| What is being asked |
Only one stretch of the data below is needed. Output the lines from the one with "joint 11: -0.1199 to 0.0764" up to and including the one with "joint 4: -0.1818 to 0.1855", exactly as they stand.

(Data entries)

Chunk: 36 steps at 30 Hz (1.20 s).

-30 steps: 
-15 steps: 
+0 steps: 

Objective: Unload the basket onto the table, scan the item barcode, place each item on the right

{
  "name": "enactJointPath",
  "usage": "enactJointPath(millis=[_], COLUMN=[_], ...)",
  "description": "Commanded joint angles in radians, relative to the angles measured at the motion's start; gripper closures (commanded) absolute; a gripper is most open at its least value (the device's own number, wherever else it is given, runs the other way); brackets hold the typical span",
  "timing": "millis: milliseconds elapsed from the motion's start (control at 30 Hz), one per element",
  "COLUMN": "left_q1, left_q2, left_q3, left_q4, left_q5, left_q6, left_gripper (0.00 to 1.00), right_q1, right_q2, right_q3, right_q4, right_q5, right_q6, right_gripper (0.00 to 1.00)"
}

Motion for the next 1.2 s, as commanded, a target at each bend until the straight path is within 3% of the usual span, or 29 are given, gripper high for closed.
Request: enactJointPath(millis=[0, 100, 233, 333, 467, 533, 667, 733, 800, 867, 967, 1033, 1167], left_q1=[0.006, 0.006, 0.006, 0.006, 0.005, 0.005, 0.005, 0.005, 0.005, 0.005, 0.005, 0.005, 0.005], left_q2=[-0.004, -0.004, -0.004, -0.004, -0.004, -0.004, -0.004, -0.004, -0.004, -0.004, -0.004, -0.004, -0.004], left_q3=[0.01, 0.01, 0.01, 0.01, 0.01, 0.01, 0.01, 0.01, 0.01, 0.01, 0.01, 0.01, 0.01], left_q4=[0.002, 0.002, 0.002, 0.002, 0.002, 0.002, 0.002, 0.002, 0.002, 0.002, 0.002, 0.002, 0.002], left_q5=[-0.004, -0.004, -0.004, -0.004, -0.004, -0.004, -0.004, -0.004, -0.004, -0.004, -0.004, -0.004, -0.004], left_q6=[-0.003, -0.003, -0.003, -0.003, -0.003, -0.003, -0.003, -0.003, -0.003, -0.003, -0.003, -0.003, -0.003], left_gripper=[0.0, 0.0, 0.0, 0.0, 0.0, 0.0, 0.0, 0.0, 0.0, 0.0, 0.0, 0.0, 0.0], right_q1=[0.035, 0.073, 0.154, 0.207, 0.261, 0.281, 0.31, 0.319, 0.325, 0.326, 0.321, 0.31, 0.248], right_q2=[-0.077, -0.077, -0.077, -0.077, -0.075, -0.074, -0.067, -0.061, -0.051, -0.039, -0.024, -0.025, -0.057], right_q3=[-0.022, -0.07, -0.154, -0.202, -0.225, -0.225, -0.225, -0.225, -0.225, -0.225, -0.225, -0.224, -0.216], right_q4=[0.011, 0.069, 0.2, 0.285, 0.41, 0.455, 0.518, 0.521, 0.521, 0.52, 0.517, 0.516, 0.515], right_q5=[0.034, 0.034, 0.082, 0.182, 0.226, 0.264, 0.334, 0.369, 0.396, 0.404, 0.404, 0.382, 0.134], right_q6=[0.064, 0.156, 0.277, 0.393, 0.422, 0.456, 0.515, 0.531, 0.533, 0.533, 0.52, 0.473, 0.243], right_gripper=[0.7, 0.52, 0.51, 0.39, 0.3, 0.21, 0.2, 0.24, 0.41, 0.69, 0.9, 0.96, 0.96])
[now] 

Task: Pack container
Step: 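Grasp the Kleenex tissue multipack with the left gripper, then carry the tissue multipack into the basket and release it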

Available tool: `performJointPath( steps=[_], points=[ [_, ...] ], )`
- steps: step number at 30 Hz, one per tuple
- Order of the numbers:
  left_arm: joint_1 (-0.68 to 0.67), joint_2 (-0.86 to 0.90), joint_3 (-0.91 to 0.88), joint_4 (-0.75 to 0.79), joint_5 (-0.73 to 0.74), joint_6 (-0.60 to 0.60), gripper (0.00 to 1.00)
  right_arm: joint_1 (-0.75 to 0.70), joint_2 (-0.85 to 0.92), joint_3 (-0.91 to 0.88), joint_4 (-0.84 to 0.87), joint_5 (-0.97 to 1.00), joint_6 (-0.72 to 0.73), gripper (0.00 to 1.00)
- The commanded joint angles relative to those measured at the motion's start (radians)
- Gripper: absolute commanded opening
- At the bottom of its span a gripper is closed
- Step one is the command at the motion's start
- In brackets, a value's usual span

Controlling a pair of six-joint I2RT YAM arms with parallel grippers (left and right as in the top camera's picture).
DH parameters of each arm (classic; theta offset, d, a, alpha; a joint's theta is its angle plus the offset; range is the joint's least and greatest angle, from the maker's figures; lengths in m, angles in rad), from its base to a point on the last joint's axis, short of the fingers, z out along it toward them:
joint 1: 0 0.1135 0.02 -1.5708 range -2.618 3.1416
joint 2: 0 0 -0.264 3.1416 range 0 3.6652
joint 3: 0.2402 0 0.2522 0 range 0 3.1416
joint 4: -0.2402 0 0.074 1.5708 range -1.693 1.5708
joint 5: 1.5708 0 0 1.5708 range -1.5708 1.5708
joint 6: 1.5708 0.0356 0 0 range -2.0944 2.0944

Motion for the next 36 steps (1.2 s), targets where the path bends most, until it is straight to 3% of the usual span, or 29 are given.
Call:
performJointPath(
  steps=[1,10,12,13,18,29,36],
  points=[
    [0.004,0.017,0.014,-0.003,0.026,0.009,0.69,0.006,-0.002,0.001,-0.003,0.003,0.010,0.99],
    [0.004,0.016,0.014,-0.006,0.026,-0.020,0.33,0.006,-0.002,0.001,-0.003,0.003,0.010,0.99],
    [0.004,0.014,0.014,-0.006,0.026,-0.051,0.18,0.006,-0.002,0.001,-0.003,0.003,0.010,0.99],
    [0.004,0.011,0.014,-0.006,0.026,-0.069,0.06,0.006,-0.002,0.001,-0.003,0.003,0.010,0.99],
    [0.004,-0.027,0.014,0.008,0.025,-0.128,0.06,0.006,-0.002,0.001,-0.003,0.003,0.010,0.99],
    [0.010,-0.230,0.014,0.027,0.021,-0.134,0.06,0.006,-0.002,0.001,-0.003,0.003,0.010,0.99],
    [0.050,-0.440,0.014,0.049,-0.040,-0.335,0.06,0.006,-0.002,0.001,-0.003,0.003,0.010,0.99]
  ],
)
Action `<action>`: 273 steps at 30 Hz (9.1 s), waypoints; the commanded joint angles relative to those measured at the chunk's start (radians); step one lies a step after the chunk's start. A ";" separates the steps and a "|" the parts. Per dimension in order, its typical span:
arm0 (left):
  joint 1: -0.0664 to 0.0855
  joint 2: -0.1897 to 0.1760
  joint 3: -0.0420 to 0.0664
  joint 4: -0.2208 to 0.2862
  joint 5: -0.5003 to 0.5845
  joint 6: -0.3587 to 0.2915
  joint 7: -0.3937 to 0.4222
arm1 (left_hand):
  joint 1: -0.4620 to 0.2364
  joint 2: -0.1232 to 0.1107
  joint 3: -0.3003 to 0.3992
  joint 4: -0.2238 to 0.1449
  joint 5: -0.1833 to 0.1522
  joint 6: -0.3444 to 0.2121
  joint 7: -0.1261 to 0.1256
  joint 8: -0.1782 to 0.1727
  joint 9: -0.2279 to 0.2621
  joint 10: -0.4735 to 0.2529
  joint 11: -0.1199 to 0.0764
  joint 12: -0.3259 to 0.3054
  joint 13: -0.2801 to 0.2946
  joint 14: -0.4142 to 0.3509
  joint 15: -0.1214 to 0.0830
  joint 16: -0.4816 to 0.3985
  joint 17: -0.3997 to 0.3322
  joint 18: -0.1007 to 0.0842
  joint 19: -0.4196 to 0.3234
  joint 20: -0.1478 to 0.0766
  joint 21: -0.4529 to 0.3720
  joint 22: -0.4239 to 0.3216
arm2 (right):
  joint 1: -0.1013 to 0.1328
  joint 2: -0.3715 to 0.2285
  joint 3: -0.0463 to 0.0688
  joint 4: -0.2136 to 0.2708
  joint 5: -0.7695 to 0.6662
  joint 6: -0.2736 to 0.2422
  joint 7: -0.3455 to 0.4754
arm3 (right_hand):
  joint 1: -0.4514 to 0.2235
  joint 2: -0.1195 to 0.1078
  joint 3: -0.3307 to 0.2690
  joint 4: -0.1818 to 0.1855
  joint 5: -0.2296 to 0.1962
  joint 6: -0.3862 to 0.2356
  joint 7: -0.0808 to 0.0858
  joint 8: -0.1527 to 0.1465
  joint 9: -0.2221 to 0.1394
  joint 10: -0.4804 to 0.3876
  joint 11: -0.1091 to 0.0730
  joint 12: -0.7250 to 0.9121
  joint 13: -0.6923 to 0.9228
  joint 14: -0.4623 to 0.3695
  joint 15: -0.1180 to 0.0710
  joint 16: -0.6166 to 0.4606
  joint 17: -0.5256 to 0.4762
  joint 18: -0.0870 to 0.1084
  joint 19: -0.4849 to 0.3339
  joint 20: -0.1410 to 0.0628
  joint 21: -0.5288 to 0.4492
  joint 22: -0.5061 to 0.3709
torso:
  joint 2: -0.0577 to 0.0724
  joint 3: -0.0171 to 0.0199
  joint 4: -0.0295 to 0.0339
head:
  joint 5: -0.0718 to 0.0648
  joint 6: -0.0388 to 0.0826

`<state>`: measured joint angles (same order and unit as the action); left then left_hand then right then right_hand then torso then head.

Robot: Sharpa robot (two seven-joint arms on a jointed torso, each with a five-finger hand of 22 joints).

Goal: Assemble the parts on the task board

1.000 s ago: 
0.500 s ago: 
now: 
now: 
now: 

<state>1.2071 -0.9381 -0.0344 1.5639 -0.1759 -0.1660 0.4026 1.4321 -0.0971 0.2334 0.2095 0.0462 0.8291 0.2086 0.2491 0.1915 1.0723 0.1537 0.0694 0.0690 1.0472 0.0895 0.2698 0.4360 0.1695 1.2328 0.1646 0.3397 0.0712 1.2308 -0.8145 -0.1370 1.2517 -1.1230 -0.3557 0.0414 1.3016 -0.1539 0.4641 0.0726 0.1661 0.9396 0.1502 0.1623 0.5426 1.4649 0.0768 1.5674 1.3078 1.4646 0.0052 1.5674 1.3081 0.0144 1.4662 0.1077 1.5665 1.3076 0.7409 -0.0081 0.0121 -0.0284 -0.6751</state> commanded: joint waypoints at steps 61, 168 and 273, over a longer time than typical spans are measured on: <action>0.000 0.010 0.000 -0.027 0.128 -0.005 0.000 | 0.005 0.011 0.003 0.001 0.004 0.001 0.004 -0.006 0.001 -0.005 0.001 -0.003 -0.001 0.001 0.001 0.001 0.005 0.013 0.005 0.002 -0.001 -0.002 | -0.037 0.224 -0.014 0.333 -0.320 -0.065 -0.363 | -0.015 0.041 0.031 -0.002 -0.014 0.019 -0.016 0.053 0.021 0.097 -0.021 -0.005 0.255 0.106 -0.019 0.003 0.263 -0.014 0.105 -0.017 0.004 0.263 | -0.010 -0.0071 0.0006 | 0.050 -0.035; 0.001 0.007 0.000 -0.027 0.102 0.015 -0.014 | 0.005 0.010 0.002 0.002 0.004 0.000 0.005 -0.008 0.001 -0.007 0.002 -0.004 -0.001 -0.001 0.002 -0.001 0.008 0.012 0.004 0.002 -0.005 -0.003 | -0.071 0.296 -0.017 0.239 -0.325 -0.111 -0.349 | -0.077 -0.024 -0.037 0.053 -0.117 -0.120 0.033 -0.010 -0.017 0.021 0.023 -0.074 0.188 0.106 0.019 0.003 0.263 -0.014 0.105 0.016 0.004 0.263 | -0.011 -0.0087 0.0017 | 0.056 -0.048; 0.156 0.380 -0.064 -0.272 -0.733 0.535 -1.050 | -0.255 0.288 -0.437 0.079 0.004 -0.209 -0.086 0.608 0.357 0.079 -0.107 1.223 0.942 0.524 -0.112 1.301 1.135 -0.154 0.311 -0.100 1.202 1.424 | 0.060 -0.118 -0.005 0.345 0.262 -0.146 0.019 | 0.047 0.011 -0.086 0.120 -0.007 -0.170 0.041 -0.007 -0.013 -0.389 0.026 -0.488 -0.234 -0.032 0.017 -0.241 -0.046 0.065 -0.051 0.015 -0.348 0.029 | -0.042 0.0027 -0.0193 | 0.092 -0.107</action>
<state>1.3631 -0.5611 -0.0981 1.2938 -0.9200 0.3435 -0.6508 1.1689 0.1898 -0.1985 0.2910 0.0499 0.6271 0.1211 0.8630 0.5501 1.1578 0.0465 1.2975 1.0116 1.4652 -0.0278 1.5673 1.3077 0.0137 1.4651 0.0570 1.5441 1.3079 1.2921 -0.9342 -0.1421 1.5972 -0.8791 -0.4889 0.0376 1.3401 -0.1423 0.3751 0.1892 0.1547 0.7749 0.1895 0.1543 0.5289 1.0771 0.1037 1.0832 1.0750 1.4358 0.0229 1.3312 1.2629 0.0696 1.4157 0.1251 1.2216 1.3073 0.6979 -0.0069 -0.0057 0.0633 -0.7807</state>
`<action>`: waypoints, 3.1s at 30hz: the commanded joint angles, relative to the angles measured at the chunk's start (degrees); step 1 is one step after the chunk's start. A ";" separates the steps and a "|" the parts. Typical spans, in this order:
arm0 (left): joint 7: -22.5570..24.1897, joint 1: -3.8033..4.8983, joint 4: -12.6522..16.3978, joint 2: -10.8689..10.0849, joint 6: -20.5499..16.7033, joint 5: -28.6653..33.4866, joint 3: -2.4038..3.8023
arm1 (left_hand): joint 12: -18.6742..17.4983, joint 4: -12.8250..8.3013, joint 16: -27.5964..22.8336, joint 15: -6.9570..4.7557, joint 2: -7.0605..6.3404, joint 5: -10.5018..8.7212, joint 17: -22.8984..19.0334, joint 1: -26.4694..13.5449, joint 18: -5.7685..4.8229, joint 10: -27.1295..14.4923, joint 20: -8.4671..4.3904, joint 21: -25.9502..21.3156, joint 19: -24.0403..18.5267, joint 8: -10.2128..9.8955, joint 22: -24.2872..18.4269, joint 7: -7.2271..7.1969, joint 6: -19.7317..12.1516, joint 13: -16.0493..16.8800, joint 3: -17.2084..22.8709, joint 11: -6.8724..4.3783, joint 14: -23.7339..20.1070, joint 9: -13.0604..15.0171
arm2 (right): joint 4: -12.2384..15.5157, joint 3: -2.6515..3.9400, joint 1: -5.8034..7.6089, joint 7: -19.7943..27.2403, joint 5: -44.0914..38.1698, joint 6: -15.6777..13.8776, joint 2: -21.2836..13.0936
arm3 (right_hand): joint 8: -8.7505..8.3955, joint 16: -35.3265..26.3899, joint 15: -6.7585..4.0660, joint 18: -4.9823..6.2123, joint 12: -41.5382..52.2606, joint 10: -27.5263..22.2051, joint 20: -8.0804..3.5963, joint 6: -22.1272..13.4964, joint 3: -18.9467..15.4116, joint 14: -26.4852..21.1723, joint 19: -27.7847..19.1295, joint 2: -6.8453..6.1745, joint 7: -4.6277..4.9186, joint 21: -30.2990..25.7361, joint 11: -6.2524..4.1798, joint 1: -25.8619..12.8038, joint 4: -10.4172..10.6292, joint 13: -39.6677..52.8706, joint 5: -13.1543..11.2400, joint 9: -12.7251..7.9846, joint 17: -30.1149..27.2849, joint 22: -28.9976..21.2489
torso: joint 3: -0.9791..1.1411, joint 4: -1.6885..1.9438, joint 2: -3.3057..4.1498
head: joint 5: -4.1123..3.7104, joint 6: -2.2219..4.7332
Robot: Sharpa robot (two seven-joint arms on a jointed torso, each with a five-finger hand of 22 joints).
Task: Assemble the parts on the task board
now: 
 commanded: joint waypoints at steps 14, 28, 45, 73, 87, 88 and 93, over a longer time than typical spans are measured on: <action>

| Completed task |
  joint 11: -0.1199 to 0.0764
  joint 12: -0.3259 to 0.3054
  joint 13: -0.2801 to 0.2946
  joint 14: -0.4142 to 0.3509
  joint 15: -0.1214 to 0.0830
  joint 16: -0.4816 to 0.3985
  joint 17: -0.3997 to 0.3322
  joint 18: -0.1007 to 0.0842
  joint 19: -0.4196 to 0.3234
  joint 20: -0.1478 to 0.0766
  joint 21: -0.4529 to 0.3720
  joint 22: -0.4239 to 0.3216
arm2 (right):
  joint 1: -0.1013 to 0.1328
  joint 2: -0.3715 to 0.2285
  joint 3: -0.0463 to 0.0688
  joint 4: -0.2136 to 0.2708
  joint 5: -0.7695 to 0.6662
  joint 6: -0.2736 to 0.2422
  joint 7: -0.3455 to 0.4754
arm3 (right_hand):
  joint 1: -0.4514 to 0.2235
  joint 2: -0.1195 to 0.1078
  joint 3: -0.3307 to 0.2690
  joint 4: -0.1818 to 0.1855

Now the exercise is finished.